On June 30th, the Facebook AI Innovation Summit, an annual event of Facebook AI Research (FAIR) in Europe, took place. It was an opportunity for Facebook's research subsidiary to present its latest innovations around the following theme: "Building a better world through AI". In this context, the group presented its work around its Habitat 2. 0 project in collaboration with Matterport: an AI simulator to help robots in domestic tasks.
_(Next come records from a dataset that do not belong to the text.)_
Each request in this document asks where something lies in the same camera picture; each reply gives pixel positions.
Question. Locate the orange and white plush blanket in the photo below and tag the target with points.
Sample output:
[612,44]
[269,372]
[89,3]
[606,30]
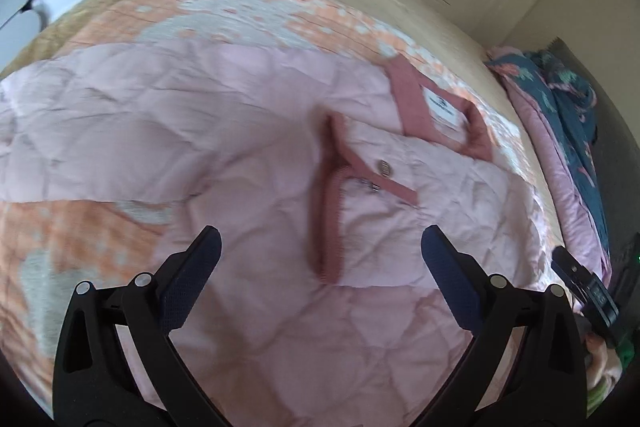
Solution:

A simulator that trains AI models to perform domestic tasks
As part of its annual event, FAIR presented Habitat 2.0, the second version of its Habitat simulator, which aims to enable AI models for robotics or for the development of personalized virtual assistants to be trained in interactive environments and at much faster speeds than its predecessor Habitat 1.0. Habitat 2. 0 also includes a new fully interactive 3D dataset of interior spaces. It also includes new references for virtual robot training. With this dataset and new platform, AI researchers and experts can go beyond simply creating virtual agents in static 3D environments. The tool helps them design robots that can perform household tasks that we humans can do on a daily basis, such as putting our dishes in a dishwasher, putting away our refrigerator, or placing and retrieving items on a dresser.Facebook AI Research teams up with environment capture specialist Matterport
To design these 3D environments, FAIR is collaborating with Matterport, a company that specializes in environment capture. Together, they have designed a collection of 1,000 environments that are freely available for research. This set of environments is called the Habitat-Matterport 3D Research Dataset (HM3D) and includes many spaces: municipal, commercial, residential. These environments have been generated using images of real places: they have exploited the five million spaces scanned by the firm since its inception. HM3D is already available and has been designed to work with Habitat 2.0. Facebook states:"We hope that the Habitat-Matterport 3D Research Dataset (HM3D) will bring researchers closer to creating AI agents - virtual robots or personal assistants - that can be safely trained on a large scale and reproducibly in a simulation."